田中:いままでもあっという間でしたから、きっとその先もあっという間なんでしょうね(笑)。引き続きブレずに進んでいると思います。また、柔軟に対応する力はUA社の組織風土でもあり、強みだと思っています。そのときどきで方針や戦略、または社会体制などが変わる中で、ポジティブに対応してきた実績がありますから、進化を続ける25年になるのではないでしょうか。

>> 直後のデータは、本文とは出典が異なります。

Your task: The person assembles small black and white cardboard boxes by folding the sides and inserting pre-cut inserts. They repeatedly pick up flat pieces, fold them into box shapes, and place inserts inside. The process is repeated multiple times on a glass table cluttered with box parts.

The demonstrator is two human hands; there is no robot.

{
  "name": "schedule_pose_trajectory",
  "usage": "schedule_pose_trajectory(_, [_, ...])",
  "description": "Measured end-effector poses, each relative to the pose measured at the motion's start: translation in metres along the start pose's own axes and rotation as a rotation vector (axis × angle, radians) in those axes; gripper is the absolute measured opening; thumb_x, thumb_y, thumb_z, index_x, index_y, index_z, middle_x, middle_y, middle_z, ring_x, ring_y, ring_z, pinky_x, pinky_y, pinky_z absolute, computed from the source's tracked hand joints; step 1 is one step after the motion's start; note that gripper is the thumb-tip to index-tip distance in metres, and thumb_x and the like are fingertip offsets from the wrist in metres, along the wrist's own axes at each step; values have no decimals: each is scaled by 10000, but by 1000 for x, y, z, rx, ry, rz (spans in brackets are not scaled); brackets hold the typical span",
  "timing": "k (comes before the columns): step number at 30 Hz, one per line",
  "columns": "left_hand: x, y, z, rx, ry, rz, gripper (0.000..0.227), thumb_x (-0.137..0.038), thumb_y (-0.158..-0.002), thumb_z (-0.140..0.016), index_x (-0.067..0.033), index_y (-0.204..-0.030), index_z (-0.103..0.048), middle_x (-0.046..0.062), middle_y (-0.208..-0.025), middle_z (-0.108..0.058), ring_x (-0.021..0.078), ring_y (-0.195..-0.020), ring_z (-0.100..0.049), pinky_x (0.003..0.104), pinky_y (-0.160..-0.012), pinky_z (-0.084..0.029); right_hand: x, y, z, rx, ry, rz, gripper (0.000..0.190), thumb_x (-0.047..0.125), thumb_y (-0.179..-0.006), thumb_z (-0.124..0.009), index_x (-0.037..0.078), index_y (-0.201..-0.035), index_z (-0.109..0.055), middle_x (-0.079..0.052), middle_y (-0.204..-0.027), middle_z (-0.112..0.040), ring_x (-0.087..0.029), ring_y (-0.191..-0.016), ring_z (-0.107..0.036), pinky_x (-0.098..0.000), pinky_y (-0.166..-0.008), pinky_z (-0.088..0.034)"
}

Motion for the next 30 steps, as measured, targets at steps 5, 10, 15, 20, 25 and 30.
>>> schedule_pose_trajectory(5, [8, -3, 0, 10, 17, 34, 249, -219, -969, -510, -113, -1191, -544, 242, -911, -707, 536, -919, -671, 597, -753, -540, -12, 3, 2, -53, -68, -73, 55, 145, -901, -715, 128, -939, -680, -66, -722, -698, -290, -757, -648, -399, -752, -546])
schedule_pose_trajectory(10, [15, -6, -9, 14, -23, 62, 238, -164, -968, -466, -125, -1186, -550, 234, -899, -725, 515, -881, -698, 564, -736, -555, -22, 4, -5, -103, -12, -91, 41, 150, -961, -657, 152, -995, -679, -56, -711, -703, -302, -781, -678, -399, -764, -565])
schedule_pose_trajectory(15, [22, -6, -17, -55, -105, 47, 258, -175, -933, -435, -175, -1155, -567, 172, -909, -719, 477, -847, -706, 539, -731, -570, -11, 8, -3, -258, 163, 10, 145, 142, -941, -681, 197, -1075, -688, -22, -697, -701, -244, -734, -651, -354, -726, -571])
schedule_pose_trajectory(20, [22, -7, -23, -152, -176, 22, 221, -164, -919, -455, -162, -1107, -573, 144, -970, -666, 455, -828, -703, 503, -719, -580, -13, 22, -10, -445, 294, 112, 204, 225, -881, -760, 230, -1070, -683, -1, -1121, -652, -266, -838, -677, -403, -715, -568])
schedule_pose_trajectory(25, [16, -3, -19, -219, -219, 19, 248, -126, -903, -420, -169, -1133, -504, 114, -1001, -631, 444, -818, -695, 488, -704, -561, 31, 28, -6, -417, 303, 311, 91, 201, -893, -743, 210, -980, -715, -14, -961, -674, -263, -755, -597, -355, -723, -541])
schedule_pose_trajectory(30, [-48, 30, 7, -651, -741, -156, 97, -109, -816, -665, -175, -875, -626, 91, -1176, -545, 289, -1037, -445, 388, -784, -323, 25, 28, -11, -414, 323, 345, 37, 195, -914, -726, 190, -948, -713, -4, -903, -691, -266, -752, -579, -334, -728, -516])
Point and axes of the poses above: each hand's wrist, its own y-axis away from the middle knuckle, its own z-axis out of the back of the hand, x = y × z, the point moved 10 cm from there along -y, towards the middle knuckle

佐々木:一つひとつ丁寧に磨き上げていく25年でありたいなと。今後もブランドの“らしさ”は常に保ちながら、時代にフィットしていきたいです。

PROFILE

佐々木 弘幸

佐々木 弘幸

メンズ商品本部 GLR 部 副部長 兼 クリエイション課課長 ファッションディレクター。某アパレル会社にて、販売スタッフ、ショップマネージャー、MDバイヤーを歴任後、2018年入社し、ディレクターに就任。2020年から現職。店内内装や包装のディレクションにも携わる。

田中 安由美

田中 安由美

ウィメンズ商品本部 GLR部 副部長 兼 クリエイション課課長 ファッションディレクター。2008年GLRのデザイナーとして入社。2016年にチーフデザイナー、2018年にウィメンズディレクターに就任後、2020年から現職。GLR一筋15年。